**WHAT YOU HAVE TO DO:**
Reproduce the data below in full and to the letter, images excepted.

==== DATA PROVIDED ====

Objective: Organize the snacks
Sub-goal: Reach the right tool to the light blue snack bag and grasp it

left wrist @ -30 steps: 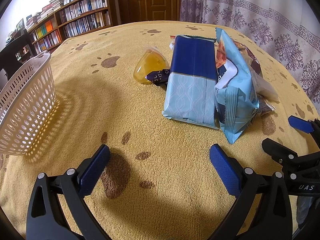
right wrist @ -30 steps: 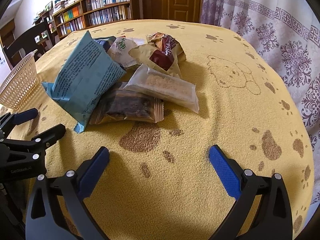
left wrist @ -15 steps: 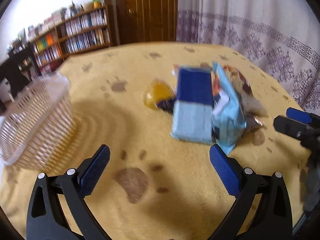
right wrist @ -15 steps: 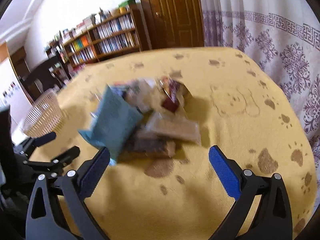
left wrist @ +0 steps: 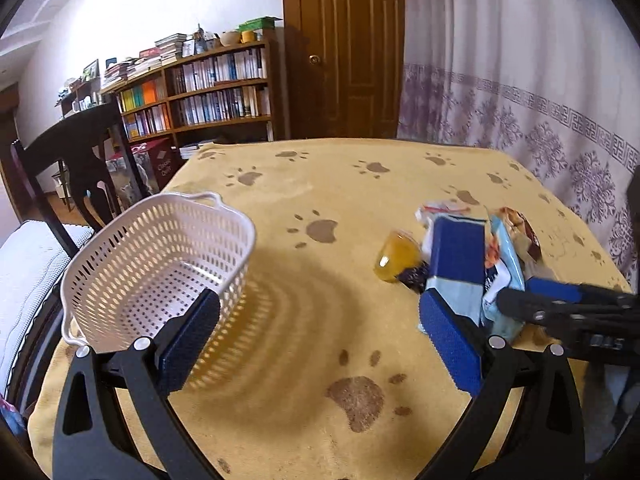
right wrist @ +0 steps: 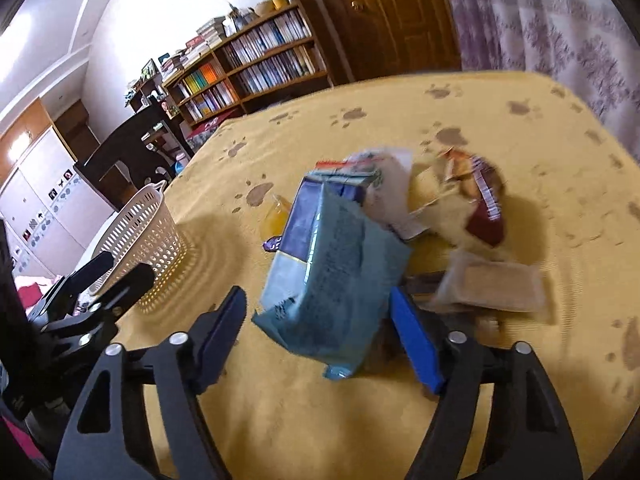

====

**ANSWER SPACE:**
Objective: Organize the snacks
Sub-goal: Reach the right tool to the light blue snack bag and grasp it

left wrist @ -30 steps: 
right wrist @ -30 steps: 
left wrist @ -15 steps: 
right wrist @ -15 steps: 
left wrist @ +0 steps: 
right wrist @ +0 steps: 

Nothing else is part of this exercise.